A recap of FGCU’s Symphonic Band concert
The theme of the April 26 Symphonic Band concert was “Breaking Barriers,” and as Director Troy Jones pointed out before the intermission, that theme fit Florida Gulf Coast University’s music program well.
When Jones introduced Clifton Williams’ “Dedicatory Overture,” he observed that the piece was on his first music program as a director at FGCU in 2009. The changes between now and then “speak to the growth of the music program and this ensemble,” Jones said.
According to Rod Chesnutt, Ph.D., head of instrumental studies, the music program has grown every year since it began in 2006.
“We started with 23 majors and now we have a little over 150,” Chesnutt said.
In 2006, the music program had five faculty members. Now it has 11 full-time faculty and 20 adjuncts. Bower has also been able to expand the number of ensembles it offers, from one symphonic band to five large ensembles and many smaller ensembles.

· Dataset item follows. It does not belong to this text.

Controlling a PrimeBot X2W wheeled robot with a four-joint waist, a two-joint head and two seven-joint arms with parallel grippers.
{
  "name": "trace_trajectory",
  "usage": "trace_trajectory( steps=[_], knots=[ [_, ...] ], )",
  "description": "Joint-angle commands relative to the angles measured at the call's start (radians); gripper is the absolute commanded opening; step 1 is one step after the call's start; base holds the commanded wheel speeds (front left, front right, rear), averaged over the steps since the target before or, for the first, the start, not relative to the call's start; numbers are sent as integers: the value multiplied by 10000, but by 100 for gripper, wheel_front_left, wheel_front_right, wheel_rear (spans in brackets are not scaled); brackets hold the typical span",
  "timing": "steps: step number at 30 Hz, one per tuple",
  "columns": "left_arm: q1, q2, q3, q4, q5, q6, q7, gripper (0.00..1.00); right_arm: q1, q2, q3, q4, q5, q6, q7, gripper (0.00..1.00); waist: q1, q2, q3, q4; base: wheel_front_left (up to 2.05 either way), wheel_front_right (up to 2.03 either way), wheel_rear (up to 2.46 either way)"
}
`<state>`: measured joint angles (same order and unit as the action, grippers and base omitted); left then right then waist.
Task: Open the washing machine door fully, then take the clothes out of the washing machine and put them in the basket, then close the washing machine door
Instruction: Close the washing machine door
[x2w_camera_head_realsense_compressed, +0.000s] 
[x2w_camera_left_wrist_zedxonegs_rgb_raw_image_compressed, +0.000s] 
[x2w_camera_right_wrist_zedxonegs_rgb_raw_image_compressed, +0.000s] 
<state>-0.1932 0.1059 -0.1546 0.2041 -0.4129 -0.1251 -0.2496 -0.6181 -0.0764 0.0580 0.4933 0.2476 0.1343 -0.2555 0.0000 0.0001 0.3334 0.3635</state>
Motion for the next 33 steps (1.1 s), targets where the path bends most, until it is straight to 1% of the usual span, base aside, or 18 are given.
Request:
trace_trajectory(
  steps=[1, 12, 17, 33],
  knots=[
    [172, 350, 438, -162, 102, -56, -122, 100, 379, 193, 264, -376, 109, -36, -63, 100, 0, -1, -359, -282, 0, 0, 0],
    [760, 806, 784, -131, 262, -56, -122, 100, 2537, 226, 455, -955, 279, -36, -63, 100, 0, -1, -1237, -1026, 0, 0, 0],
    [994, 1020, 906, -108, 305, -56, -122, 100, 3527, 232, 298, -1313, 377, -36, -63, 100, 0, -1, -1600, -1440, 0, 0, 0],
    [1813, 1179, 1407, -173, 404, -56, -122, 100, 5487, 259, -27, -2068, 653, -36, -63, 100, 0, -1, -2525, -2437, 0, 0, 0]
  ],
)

“The more students we have engaged with it, the more we are able to provide what they want,” Chesnutt said.
A lot of students who participate in the ensembles are not music majors, which Chesnutt says speaks to the approachability of the music program.
“We love having them in the ensembles — it’s one of the reasons ensembles exist,” Chesnutt said. “Probably about three-quarters of our symphonic band and basketball band are non-majors.”

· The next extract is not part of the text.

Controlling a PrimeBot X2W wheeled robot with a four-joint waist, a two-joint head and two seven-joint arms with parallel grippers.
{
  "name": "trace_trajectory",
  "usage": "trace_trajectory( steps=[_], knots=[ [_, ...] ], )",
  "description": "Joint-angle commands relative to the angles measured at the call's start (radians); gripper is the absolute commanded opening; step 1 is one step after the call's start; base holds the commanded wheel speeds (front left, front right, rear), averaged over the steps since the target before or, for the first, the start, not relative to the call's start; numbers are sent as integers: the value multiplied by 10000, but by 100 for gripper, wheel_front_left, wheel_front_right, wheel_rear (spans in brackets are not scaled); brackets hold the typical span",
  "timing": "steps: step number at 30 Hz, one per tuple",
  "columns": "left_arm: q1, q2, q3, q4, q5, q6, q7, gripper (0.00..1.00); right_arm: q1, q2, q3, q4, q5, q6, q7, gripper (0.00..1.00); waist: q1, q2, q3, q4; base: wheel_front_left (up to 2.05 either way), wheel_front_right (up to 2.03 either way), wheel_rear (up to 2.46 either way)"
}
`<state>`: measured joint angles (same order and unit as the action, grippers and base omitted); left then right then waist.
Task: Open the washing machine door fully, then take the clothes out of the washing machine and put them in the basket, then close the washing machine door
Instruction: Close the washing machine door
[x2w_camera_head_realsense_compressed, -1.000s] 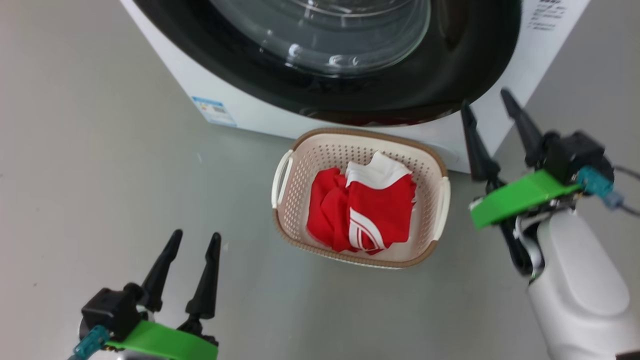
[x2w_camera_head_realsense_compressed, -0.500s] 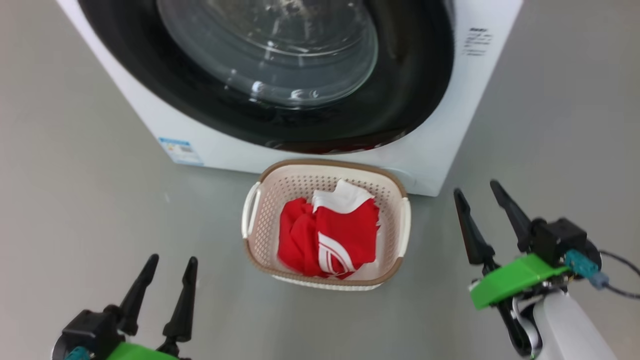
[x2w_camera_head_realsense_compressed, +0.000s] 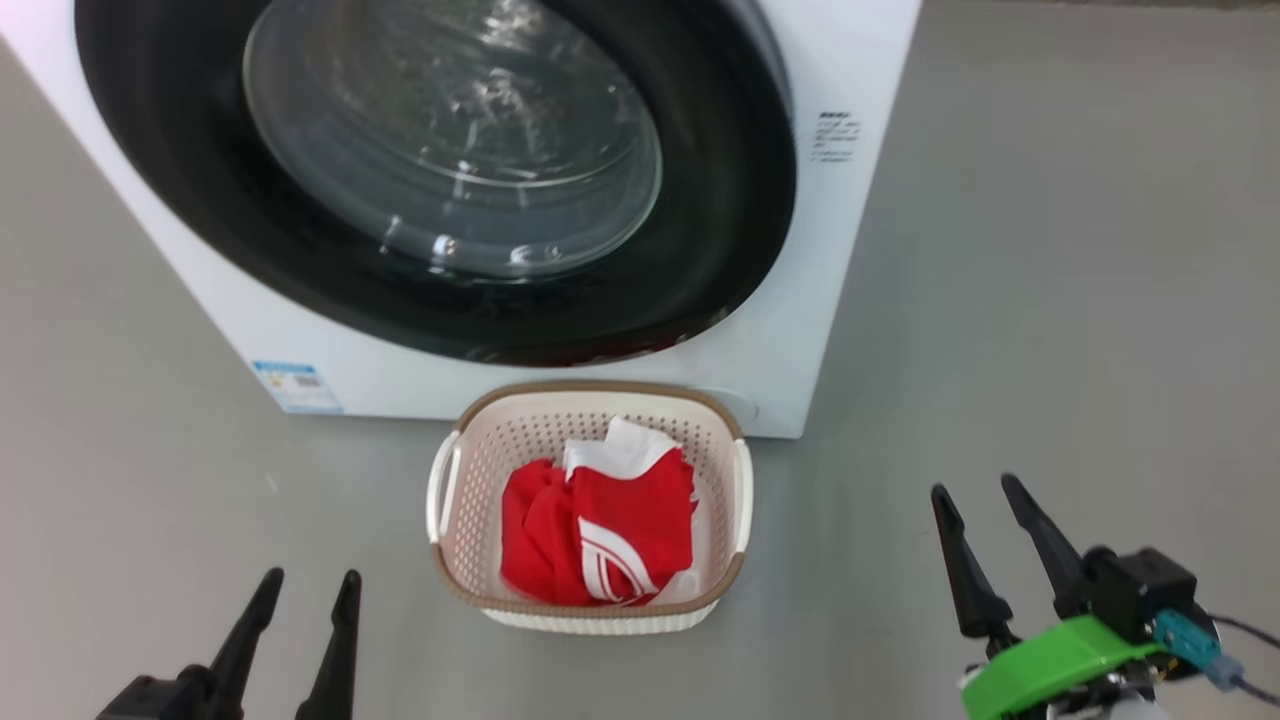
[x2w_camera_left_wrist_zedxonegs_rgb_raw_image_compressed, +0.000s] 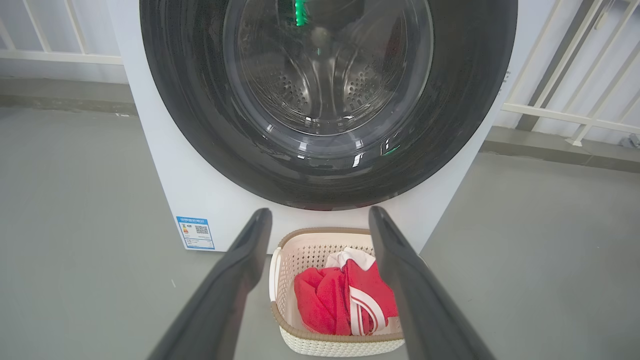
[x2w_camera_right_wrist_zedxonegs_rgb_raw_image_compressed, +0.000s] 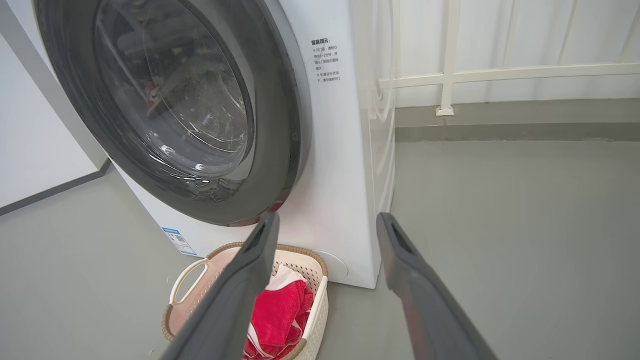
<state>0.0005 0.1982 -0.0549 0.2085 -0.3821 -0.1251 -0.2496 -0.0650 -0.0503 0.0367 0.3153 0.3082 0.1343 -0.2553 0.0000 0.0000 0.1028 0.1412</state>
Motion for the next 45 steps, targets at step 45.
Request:
trace_trajectory(
  steps=[45],
  knots=[
    [1030, 408, 1254, -581, 270, -56, -122, 100, 2347, 1, -687, -882, 8, -36, -65, 100, 0, 0, -988, -1371, 0, 0, 0]
  ],
)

Because of the relatively small size of Bower’s music program, students are given opportunities that they may not receive at a larger program. For example, each spring the top two students from the instrumental conducting course are chosen to conduct a piece at either the symphonic band or wind orchestra concert.
This year, music education majors Josh Walkuski and Alex MacDonald were chosen for those spots.

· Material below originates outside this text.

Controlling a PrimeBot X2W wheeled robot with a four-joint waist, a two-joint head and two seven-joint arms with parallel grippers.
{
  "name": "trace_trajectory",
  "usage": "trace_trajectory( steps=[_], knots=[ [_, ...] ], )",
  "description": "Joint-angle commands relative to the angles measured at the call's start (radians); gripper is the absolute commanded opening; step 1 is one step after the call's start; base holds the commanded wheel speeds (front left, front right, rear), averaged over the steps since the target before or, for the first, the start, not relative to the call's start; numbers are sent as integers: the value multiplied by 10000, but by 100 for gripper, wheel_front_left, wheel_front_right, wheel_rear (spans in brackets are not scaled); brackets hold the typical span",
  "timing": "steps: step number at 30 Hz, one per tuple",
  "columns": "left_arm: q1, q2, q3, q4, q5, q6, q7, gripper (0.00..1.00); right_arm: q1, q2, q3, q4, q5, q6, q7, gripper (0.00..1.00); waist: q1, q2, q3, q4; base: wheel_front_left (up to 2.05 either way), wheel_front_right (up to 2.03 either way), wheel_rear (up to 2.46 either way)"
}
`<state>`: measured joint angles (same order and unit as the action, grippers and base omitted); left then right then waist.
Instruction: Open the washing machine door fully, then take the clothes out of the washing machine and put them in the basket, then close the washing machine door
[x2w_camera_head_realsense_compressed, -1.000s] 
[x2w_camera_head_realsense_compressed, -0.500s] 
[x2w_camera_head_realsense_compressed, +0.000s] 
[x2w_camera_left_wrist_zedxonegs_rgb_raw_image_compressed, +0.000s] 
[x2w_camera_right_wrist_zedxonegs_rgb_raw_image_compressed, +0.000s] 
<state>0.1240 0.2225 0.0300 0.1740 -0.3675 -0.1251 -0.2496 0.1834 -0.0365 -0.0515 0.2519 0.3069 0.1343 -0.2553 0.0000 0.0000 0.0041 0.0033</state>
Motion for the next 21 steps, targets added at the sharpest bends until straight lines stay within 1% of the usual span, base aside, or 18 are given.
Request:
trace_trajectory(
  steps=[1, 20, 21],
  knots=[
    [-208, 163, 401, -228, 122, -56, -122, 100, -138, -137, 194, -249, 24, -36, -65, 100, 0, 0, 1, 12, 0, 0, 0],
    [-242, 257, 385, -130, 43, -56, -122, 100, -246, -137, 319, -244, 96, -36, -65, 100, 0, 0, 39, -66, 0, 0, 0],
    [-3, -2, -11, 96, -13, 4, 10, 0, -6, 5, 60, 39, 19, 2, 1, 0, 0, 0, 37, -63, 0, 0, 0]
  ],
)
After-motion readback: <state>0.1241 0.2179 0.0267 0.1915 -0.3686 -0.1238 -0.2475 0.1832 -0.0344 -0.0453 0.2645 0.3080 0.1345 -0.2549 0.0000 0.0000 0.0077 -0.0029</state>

“They got to program the work and rehearse the work,” Chesnutt said. He says opportunities such as that one are “kind of why we’re here.”
“I went to Florida State and I’ve taught at the University of Nebraska, so I know what large universities do,” Chesnutt said. “Because we are undergraduate-focused, our music majors get a lot of performance opportunities that they would not get at a larger university.”
Chesnutt is proud of the music program, but in the future he would like to expand the concert band and the jazz ensemble.
Because there is not a large concert auditorium on campus, FGCU’s larger ensembles frequently perform at Palmetto Ridge High School and Lamb of God Church. Chesnutt hopes that an on-campus concert hall is in the music program’s future.
“It’s in the master plan, but we need enough funding,” Chesnutt said.